Architecture: x86_64 (ivybridge with 8 cores)
Compiler Version: icc 15.0
How does the compiler calculate estimated potential speedup for a loop in vector report? How to find cache sizes? And How does aligned and unaligned access affect potential speedup value? can you please explain with regarding to report below?

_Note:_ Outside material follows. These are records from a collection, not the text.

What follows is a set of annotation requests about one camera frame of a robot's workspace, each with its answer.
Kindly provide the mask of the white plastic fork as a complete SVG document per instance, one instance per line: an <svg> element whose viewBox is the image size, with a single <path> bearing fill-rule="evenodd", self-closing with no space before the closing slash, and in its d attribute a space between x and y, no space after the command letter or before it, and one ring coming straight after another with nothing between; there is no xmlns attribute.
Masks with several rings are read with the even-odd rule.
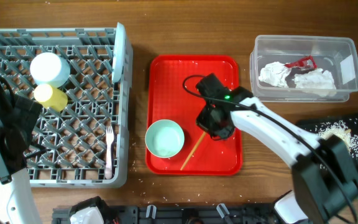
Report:
<svg viewBox="0 0 358 224"><path fill-rule="evenodd" d="M112 126L106 126L106 166L104 176L106 179L112 178L112 144L114 142L114 131Z"/></svg>

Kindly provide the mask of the wooden chopstick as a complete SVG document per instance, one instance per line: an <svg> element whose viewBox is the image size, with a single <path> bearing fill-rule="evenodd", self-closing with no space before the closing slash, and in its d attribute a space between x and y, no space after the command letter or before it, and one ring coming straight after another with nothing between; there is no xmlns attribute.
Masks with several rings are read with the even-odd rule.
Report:
<svg viewBox="0 0 358 224"><path fill-rule="evenodd" d="M180 170L183 170L187 163L189 162L189 160L192 158L193 154L195 153L195 151L197 150L197 148L199 147L199 145L202 143L204 137L206 136L206 132L203 132L201 134L201 136L199 137L199 139L196 141L195 145L193 146L191 152L188 154L188 156L186 157L184 163L182 164L182 166L180 167Z"/></svg>

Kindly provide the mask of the white napkin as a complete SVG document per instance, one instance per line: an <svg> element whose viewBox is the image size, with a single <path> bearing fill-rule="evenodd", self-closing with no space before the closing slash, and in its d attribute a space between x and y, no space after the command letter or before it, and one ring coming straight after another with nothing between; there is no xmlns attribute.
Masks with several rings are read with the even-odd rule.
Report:
<svg viewBox="0 0 358 224"><path fill-rule="evenodd" d="M336 89L332 73L322 68L317 68L305 74L296 74L293 81L296 88Z"/></svg>
<svg viewBox="0 0 358 224"><path fill-rule="evenodd" d="M261 69L259 80L275 87L288 88L286 77L290 73L291 68L286 67L284 63L273 62Z"/></svg>

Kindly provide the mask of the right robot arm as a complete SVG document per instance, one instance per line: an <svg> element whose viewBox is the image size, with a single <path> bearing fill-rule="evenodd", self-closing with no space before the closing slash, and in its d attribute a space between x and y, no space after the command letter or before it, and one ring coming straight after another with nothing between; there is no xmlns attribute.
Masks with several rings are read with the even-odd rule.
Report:
<svg viewBox="0 0 358 224"><path fill-rule="evenodd" d="M225 87L214 74L200 76L195 96L206 104L196 124L216 141L240 130L258 139L291 170L292 200L313 223L327 223L358 197L358 171L344 141L324 139L269 110L249 90Z"/></svg>

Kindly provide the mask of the yellow plastic cup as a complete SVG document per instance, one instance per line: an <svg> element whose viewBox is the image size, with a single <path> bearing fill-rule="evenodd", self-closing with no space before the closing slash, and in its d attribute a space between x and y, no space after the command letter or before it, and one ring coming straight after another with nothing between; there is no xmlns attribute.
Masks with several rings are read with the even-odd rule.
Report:
<svg viewBox="0 0 358 224"><path fill-rule="evenodd" d="M44 108L62 111L68 104L67 95L49 84L38 85L34 90L34 98Z"/></svg>

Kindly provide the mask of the green bowl with rice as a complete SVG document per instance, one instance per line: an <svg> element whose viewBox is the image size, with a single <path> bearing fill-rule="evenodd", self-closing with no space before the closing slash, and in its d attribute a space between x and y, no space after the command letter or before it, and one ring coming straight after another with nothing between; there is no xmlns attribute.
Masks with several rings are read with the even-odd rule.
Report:
<svg viewBox="0 0 358 224"><path fill-rule="evenodd" d="M145 134L148 151L159 158L168 159L177 155L185 143L185 134L176 122L161 119L152 123Z"/></svg>

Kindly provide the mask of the small light blue bowl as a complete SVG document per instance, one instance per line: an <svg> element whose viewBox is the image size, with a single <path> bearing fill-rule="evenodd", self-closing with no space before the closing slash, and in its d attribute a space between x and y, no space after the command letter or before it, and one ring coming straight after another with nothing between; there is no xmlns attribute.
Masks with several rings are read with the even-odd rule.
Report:
<svg viewBox="0 0 358 224"><path fill-rule="evenodd" d="M48 84L59 88L67 82L70 66L63 57L45 52L31 61L30 74L37 85Z"/></svg>

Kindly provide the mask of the red sauce packet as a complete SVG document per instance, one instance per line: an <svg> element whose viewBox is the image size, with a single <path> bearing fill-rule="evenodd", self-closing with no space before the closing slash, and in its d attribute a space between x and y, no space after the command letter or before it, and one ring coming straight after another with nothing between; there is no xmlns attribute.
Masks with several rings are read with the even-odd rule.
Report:
<svg viewBox="0 0 358 224"><path fill-rule="evenodd" d="M287 68L298 68L300 70L310 70L317 68L316 62L311 55L303 57L296 62L286 63L285 66Z"/></svg>

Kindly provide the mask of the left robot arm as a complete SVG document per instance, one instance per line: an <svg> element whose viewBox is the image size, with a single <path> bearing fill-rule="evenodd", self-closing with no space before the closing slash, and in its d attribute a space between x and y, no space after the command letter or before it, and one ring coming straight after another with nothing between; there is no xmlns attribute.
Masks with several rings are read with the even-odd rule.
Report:
<svg viewBox="0 0 358 224"><path fill-rule="evenodd" d="M0 77L0 223L41 223L24 155L41 110Z"/></svg>

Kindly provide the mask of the large light blue plate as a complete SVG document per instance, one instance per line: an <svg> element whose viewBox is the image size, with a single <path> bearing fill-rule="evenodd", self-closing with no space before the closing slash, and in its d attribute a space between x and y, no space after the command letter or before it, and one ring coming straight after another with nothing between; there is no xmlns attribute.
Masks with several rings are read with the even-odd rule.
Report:
<svg viewBox="0 0 358 224"><path fill-rule="evenodd" d="M119 82L124 72L124 61L126 56L126 30L121 23L117 23L116 36L112 61L112 82Z"/></svg>

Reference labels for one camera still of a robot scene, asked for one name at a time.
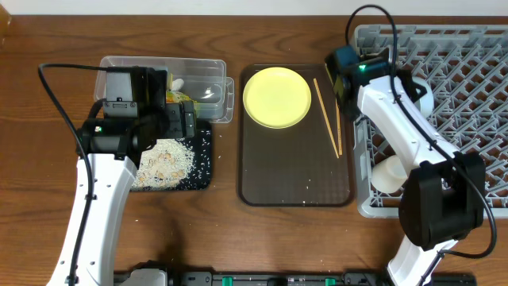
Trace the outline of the white tissue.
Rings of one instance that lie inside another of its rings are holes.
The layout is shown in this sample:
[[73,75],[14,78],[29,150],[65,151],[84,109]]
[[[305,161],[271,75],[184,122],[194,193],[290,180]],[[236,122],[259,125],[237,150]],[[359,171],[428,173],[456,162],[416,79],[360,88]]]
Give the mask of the white tissue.
[[183,88],[184,80],[183,79],[175,79],[171,84],[171,91],[180,91]]

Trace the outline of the white green cup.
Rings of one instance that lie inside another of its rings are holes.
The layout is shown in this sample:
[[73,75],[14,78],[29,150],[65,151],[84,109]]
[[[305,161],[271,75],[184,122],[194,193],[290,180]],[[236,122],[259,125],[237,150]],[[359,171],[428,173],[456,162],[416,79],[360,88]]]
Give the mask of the white green cup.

for(index=0;index<SIZE;index++) { array_A[index]=array_B[index]+array_C[index]; }
LOOP BEGIN at vector1.c(14,2) remark #15388: vectorization support: reference array_A has aligned access [ vector1.c(16,3) ] remark #15388: vectorization support: reference array_B has aligned access [ vector1.c(16,3) ] remark #15388: vectorization support: reference array_C has aligned access [ vector1.c(16,3) ] remark #15399: vectorization support: unroll factor set to 4 remark #15300: LOOP WAS VECTORIZED remark #15448: unmasked aligned unit stride loads: 2 remark #15449: unmasked aligned unit stride stores: 1 remark #15475: --- begin vector loop cost summary --- remark #15476: scalar loop cost: 6 remark #15477: vector loop cost: 5.000 remark #15478: estimated potential speedup: 4.800 remark #15479: lightweight vector operations: 5 remark #15488: --- end vector loop cost summary --- LOOP END
Thanks in advance